• **WHAT YOU ARE ASKED TO DO**
Once you reach the line containing "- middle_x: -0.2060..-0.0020" in the entries below, write out that line and each one after it down to the line containing "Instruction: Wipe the", exactly and with nothing added.

• **Dataset items**
##############################

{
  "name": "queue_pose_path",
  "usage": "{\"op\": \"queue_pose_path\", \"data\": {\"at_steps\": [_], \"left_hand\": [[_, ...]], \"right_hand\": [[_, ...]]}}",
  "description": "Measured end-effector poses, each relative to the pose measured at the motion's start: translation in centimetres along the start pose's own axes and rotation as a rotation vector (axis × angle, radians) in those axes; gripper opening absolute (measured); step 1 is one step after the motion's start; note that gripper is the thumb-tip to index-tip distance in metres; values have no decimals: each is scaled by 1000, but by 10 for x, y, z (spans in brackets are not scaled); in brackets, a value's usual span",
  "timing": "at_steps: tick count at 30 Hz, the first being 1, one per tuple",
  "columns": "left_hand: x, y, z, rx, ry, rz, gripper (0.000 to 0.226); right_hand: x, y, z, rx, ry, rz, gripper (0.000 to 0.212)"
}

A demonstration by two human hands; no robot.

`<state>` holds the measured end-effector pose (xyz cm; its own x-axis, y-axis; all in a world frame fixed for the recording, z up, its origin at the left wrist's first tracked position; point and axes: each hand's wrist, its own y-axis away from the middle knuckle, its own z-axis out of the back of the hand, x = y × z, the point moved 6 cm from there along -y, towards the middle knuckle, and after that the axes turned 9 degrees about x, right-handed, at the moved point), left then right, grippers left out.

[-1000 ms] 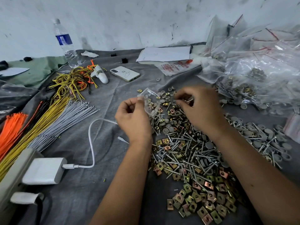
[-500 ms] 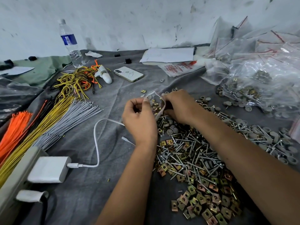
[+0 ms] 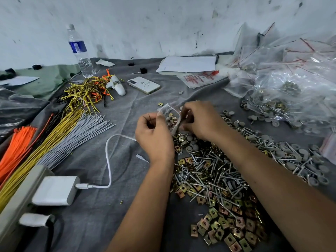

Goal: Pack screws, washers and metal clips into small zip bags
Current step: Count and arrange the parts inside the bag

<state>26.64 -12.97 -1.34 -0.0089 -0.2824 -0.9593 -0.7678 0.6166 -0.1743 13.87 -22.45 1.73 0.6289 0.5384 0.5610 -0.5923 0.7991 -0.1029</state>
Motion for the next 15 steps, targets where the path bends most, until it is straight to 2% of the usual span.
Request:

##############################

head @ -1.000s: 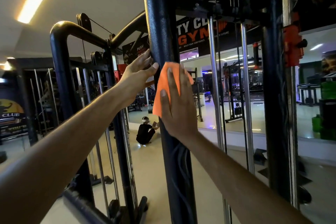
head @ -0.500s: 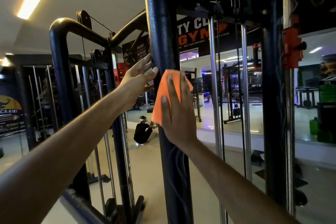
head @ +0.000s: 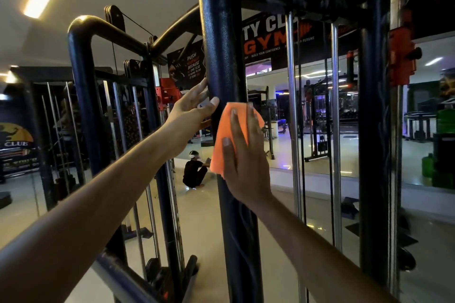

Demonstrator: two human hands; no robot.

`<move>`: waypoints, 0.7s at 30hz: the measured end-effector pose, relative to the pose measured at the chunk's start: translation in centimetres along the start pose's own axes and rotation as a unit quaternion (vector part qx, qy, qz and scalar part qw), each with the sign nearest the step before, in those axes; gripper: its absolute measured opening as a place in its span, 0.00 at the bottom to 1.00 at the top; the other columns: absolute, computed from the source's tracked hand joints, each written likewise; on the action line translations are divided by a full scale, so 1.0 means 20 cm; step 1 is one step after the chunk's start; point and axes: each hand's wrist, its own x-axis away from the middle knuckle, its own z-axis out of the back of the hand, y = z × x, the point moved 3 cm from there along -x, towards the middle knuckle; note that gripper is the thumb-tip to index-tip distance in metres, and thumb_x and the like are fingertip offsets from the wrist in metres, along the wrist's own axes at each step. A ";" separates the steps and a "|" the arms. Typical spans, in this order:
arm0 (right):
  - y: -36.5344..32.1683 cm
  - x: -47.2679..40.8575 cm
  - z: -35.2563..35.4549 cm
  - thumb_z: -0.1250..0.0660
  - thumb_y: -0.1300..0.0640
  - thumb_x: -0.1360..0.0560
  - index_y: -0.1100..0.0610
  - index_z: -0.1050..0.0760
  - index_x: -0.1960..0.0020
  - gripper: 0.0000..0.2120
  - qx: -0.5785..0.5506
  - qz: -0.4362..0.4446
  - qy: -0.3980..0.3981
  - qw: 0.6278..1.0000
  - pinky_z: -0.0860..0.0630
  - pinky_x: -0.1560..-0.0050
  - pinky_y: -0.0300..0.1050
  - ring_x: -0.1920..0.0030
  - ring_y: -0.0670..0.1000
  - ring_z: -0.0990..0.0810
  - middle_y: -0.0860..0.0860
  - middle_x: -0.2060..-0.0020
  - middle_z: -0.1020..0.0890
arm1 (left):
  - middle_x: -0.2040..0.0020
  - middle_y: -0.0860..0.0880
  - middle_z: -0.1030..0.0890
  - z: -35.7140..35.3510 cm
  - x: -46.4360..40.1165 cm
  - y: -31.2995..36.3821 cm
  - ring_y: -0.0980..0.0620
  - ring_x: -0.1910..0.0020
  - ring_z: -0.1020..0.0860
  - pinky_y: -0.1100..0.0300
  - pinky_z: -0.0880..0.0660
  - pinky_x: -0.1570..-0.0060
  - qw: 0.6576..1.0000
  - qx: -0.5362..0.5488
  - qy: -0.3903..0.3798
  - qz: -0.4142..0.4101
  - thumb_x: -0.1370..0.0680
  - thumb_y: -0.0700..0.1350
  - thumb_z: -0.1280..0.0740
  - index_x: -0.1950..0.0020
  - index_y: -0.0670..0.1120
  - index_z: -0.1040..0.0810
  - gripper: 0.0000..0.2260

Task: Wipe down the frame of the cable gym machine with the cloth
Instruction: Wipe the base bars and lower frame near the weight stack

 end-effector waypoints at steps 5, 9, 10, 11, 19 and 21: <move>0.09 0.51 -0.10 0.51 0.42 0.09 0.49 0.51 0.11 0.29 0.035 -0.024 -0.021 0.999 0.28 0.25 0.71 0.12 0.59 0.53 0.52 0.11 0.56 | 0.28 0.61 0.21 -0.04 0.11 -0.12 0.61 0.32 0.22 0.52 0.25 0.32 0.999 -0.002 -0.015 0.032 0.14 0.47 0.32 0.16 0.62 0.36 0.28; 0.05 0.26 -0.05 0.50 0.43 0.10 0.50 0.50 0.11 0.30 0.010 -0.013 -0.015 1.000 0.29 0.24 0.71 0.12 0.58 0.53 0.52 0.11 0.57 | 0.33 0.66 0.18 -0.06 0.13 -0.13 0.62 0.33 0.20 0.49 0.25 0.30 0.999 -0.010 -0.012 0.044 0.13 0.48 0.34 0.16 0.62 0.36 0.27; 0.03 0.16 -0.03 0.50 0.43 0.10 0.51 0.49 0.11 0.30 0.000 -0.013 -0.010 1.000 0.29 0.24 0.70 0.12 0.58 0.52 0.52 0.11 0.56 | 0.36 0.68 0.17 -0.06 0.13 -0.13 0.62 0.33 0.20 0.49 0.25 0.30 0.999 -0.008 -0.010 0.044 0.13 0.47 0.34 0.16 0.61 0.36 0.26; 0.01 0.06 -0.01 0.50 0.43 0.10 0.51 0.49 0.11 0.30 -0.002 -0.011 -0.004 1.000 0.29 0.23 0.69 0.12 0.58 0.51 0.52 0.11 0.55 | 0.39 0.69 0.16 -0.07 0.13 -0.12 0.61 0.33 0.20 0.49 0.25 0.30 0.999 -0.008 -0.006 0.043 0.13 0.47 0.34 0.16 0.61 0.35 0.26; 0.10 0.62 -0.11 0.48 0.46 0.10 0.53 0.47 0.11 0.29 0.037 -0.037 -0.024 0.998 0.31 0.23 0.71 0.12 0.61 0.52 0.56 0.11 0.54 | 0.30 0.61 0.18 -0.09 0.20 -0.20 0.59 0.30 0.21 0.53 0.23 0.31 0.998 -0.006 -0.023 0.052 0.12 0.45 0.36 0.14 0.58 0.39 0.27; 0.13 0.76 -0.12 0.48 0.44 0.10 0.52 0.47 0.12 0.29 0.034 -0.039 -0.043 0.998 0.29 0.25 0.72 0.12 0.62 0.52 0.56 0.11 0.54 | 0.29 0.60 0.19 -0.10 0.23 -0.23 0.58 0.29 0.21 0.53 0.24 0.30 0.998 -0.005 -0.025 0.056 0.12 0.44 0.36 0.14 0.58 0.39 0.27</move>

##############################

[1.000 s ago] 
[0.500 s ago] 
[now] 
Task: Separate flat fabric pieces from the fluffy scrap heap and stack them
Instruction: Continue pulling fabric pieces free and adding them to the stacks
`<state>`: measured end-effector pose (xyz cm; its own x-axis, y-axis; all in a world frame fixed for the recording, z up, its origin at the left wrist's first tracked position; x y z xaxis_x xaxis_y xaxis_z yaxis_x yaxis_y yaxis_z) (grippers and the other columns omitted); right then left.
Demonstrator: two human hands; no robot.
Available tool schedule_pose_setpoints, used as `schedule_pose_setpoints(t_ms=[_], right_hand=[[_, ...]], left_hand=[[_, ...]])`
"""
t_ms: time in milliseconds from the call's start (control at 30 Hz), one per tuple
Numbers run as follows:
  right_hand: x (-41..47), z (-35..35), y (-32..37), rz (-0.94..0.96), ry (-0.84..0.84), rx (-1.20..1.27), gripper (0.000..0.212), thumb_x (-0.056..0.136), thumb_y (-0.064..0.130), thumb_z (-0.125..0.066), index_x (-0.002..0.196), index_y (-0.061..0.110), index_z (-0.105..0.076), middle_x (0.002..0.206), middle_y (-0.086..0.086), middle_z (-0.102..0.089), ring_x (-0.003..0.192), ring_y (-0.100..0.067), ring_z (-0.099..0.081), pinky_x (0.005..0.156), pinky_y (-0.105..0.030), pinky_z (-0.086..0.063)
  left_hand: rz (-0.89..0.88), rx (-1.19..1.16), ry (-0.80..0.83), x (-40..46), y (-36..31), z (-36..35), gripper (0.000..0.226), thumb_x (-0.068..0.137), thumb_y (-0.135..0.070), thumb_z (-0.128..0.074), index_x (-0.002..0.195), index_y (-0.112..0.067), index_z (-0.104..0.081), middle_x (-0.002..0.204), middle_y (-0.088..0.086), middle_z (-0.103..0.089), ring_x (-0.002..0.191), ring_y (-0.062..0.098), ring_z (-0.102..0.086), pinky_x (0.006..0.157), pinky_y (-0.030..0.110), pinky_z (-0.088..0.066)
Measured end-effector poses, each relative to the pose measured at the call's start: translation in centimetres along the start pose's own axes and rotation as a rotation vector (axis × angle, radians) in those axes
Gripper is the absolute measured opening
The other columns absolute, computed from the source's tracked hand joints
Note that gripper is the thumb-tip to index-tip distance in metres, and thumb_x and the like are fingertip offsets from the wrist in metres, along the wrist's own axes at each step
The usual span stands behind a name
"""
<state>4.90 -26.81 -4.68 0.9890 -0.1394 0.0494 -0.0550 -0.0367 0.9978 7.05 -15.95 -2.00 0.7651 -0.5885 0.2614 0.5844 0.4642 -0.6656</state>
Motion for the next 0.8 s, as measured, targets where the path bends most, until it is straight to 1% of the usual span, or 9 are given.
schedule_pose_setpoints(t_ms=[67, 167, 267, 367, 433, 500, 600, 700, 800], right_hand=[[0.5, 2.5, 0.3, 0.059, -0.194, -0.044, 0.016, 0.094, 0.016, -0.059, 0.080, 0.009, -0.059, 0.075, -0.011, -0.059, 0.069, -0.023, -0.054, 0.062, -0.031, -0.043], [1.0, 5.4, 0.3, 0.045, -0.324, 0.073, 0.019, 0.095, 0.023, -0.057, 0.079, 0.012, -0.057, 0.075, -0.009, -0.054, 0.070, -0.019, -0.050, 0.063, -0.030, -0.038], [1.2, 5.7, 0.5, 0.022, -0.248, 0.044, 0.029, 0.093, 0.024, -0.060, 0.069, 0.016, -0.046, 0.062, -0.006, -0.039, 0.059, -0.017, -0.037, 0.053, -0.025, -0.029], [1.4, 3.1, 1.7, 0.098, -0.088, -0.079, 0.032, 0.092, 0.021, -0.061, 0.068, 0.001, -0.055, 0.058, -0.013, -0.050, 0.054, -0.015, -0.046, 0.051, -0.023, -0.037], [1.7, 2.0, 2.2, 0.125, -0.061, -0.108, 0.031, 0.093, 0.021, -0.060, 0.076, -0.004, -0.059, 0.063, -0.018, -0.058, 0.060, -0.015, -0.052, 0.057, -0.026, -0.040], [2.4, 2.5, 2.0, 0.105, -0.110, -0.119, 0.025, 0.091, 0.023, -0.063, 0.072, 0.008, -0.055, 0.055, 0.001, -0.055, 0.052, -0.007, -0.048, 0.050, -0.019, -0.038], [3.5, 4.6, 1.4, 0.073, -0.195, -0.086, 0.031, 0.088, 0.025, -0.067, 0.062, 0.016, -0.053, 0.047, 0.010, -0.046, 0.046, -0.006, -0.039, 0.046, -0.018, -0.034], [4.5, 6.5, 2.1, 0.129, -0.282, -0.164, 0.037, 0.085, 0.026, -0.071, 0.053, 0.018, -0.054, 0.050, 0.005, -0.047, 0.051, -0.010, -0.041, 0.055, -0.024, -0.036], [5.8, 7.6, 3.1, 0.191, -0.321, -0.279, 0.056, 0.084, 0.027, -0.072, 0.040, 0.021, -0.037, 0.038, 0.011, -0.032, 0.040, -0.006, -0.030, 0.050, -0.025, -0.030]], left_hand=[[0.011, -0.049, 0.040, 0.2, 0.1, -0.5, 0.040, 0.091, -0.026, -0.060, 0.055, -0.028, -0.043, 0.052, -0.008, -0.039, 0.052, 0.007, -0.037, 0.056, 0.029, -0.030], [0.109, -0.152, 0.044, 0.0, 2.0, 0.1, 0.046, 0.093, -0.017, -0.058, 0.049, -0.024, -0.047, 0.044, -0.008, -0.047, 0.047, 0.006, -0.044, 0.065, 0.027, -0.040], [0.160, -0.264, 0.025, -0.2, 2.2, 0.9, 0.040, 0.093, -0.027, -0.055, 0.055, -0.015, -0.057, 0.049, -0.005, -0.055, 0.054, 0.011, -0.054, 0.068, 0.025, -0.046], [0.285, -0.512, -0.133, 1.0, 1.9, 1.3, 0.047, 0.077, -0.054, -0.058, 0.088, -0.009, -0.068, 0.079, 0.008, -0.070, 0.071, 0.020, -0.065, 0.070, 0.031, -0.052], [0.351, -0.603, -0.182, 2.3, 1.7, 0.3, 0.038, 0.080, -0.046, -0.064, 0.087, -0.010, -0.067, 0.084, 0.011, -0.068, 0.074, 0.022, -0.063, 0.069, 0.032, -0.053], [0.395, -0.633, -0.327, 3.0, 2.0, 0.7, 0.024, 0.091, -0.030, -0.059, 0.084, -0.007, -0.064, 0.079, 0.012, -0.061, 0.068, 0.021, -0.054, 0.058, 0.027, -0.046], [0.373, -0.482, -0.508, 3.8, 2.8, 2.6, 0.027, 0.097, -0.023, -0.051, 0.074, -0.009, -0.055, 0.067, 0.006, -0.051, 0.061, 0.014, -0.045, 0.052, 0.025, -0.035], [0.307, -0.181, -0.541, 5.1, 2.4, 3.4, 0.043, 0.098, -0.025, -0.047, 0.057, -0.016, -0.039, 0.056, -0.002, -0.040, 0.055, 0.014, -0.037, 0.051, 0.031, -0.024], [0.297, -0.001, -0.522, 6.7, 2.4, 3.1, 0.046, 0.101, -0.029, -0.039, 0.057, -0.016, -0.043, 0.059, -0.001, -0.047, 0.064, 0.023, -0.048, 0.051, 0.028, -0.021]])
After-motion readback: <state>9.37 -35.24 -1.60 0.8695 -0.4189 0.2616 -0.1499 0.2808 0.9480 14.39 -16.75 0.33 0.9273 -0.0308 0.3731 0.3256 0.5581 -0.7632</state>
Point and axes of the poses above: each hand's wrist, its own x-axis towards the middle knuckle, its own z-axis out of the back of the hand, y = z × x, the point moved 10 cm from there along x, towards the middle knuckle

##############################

• **RESPONSE TO THE TASK**
  - middle_x: -0.2060..-0.0020
  - middle_z: -0.1020..0.0890
arm1 (left):
  - middle_x: -0.2040..0.0020
  - middle_y: -0.0860..0.0880
  - middle_z: -0.1030..0.0890
  - z: -35.7140..35.3510 cm
  - x: -46.4360..40.1165 cm
  - y: -31.2995..36.3821 cm
  - ring_y: -0.0980..0.0620
  - ring_x: -0.1910..0.0020
  - ring_z: -0.1020..0.0860
  - pinky_y: -0.1100..0.0300
  - pinky_z: -0.0880..0.0660
  - pinky_x: -0.1570..-0.0060
  - qw: 0.6576..1.0000
  - qx: -0.5362..0.5488
  - qy: -0.3903..0.3798
  - qz: -0.4142..0.4101
  - thumb_x: -0.1370..0.0680
  - thumb_y: -0.0700..0.1350
  - thumb_z: -0.1280..0.0740
  - index_x: -0.1950..0.0020
  - index_y: -0.0670..0.1120
  - index_z: -0.1040..0.0810
  - gripper: 0.0000..0.2260

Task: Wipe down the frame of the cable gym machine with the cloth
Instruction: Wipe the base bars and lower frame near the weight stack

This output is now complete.